*INPUT DATA*

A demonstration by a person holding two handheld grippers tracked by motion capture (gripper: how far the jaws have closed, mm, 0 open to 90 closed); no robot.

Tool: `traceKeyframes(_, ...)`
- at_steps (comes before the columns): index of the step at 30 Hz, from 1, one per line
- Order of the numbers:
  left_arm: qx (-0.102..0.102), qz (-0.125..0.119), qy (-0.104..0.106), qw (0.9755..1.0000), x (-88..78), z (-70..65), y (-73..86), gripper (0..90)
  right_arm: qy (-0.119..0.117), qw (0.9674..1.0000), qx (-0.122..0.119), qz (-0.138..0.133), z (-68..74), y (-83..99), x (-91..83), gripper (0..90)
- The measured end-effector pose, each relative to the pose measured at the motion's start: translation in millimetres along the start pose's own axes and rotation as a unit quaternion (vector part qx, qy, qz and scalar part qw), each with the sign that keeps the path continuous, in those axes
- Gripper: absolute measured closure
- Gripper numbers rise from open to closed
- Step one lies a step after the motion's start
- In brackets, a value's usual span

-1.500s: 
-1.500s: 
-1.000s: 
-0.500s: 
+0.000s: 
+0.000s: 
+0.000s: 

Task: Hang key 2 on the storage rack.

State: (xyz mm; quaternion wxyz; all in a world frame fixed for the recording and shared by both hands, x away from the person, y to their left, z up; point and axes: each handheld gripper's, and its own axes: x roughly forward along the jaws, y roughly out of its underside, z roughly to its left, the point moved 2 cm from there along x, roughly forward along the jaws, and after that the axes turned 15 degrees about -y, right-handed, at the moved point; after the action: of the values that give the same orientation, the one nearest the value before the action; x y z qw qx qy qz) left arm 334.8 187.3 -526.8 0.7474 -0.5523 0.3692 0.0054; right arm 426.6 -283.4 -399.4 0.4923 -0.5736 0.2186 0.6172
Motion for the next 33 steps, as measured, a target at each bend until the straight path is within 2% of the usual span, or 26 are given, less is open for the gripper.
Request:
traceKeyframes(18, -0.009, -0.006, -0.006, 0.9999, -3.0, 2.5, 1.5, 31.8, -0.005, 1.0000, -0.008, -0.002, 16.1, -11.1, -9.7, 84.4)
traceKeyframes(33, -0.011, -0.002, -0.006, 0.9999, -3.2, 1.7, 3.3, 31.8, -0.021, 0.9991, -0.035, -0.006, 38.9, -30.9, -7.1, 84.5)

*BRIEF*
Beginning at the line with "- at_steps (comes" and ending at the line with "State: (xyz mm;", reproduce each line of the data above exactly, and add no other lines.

*RESPONSE BOX*
- at_steps (comes before the columns): index of the step at 30 Hz, from 1, one per line
- Order of the numbers:
  left_arm: qx (-0.102..0.102), qz (-0.125..0.119), qy (-0.104..0.106), qw (0.9755..1.0000), x (-88..78), z (-70..65), y (-73..86), gripper (0..90)
  right_arm: qy (-0.119..0.117), qw (0.9674..1.0000), qx (-0.122..0.119), qz (-0.138..0.133), z (-68..74), y (-83..99), x (-91..83), gripper (0..90)
- The measured end-effector pose, each relative to the pose measured at the motion's start: translation in millimetres along the start pose's own axes and rotation as a unit quaternion (vector part qx, qy, qz and scalar part qw), each with the sign that keeps the path continuous, in those axes
- Gripper: absolute measured closure
- Gripper numbers rise from open to closed
- Step one lies a step after the motion's start
- In brackets, a value's usual span

-1.500s: 
-1.500s: 
-1.000s: 
-0.500s: 
+0.000s: 
+0.000s: 
+0.000s: 

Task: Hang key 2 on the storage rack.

State: (xyz mm; quaternion wxyz; all in a world frame fixed for the recording and shared by both hands, x away from the person, y to their left, z up; point and axes: each handheld gripper's, and its own axes: x roughly forward along the jaws, y roughly out of its underside, z roughly to its left, the point moved 2 cm from there along x, roughly forward along the jaws, and after that the axes turned 15 degrees about -y, right-handed, at the moved point; after the action: of the values that give the same orientation, the one nearest the value before the action; x y z qw qx qy qz) left arm 334.8 187.3 -526.8 0.7474 -0.5523 0.3692 0.0054; right arm 426.6 -283.4 -399.4 0.4923 -0.5736 0.2186 0.6172

The answer has been supplied in full.